Booting A Cortex M with NO IDE : like a caveman : Part 2 Linker Script
In this post we will make our basic directory structure and write the linker script
Directory structure
- Make a directory for the project, I've called mine G0_BOOT open VSCode to that folder
- Make two files
- myLinkerScript.ld
- myStartUp.c
- Make three directories inside G0_BOOT :
- src
- inc
- outputs
Go ahead and make an empty main.c file inside the src folder for now. Next grab all the header files that we downloaded from ST's Repo in the previous port and save them into the inc folder.
Your directory structure should look like this:The Linker Script: Laying the Foundation
Before we dive into writing code, we need to understand how our application is mapped in the microcontroller’s memory. This is where the linker script comes into play. The linker script is a crucial piece of the puzzle, dictating where different sections of your program—like code, data, and stack—are placed in the MCU's memory. It essentially acts as the blueprint for your application's memory layout, ensuring everything is in its right place when the microcontroller boots up. Without a properly configured linker script, your code wouldn't know where to go, and nothing would work as intended.

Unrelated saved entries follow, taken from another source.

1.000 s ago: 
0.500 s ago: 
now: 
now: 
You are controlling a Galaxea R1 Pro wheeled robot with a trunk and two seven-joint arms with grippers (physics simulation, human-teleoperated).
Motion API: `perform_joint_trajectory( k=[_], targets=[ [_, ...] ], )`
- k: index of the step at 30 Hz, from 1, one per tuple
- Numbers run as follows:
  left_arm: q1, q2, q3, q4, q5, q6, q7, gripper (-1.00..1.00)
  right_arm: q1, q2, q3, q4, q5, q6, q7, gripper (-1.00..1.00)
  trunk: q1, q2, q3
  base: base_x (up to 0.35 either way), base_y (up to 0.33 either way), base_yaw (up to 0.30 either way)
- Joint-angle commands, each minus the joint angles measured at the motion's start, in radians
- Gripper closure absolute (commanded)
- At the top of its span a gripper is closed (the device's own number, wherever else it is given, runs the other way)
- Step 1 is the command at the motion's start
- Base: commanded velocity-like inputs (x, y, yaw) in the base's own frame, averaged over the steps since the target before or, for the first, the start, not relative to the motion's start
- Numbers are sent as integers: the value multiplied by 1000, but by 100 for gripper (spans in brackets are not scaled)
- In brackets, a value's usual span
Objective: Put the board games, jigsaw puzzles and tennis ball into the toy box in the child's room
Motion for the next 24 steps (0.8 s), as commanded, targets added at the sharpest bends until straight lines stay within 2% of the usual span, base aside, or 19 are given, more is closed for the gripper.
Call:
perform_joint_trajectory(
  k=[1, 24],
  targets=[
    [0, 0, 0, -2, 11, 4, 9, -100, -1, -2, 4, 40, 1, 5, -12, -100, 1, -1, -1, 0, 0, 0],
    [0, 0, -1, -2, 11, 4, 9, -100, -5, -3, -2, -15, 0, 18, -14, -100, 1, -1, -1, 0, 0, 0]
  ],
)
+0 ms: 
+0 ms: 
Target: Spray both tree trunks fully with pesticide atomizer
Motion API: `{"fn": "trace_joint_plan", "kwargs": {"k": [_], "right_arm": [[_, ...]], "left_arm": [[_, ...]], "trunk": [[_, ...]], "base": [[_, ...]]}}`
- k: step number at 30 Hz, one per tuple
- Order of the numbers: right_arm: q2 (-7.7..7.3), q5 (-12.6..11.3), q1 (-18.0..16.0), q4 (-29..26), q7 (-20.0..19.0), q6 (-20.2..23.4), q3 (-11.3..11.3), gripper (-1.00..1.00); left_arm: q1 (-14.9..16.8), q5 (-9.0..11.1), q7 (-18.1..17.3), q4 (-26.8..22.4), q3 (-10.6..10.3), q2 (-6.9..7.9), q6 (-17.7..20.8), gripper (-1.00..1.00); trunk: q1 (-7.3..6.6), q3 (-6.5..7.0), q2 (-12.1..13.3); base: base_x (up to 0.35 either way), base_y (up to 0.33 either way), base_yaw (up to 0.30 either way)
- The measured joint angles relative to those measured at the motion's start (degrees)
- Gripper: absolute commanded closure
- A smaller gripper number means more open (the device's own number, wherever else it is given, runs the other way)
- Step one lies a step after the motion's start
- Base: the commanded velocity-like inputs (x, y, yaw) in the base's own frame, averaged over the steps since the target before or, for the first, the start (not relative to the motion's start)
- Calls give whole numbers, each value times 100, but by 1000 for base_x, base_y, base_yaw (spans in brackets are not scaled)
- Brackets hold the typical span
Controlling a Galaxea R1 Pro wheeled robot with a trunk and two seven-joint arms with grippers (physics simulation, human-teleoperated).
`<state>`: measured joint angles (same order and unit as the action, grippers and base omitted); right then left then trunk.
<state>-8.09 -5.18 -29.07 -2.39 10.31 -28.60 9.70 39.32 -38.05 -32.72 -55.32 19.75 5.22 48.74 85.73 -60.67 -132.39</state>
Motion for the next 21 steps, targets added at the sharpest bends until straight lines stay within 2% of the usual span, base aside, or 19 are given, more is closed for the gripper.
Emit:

The memory layout can be found in your MCU's reference manual. For the STM32G071 that I am using the memory layout looks like this:
Everything in a microcontroller is memory, if you set a pin high/low that just means a bit or two in the Peripheral memory section was set or cleared.
Per the diagram above these are the sections:
ARM Cortex M0+ Core Block (0xE0000000)
These are the core peripherals that are defined in the CMSIS headers we included.
- ARM Cortex-M0+ internal peripherals: Contains system control and core-related registers like NVIC, SysTick, etc.
- IOPORT: Memory-mapped I/O registers for external interfaces.
- AHB: Advanced High-performance Bus, used for high-speed peripherals.
- APB: Advanced Peripheral Bus, used for lower-speed peripherals.
- Option bytes: Configuration settings like write protection and readout protection.
- Engineering bytes: Specific bytes used for debugging and testing by engineers.
- OTP: One-Time Programmable memory, used for storing permanent data like calibration.
- System memory: Contains the ROM bootloader for system startup.
- Main Flash memory (0x0800 0000 - 0x0807 FFFF): Additional space for storing application code.
Writing the Linker Script
Entry Point
We’ve already created the myLinkerScript.ld
file in VSCode, so let's start by informing the linker about the entry point of our application. When the MCU is powered on or reset, the Program Counter (PC) needs to point to the address of the first instruction to execute. The ENTRY
directive in the linker script ensures that the reset vector, which typically points to the Reset_Handler
, is used as the initial value for the PC. In simpler terms, this means that on power-up, the MCU will jump straight to the Reset_Handler
. The Reset_Handler
is simply a function, often written in assembly, though it can also be written in C and you can name it anything you want it does not need to be called Reset_Handler.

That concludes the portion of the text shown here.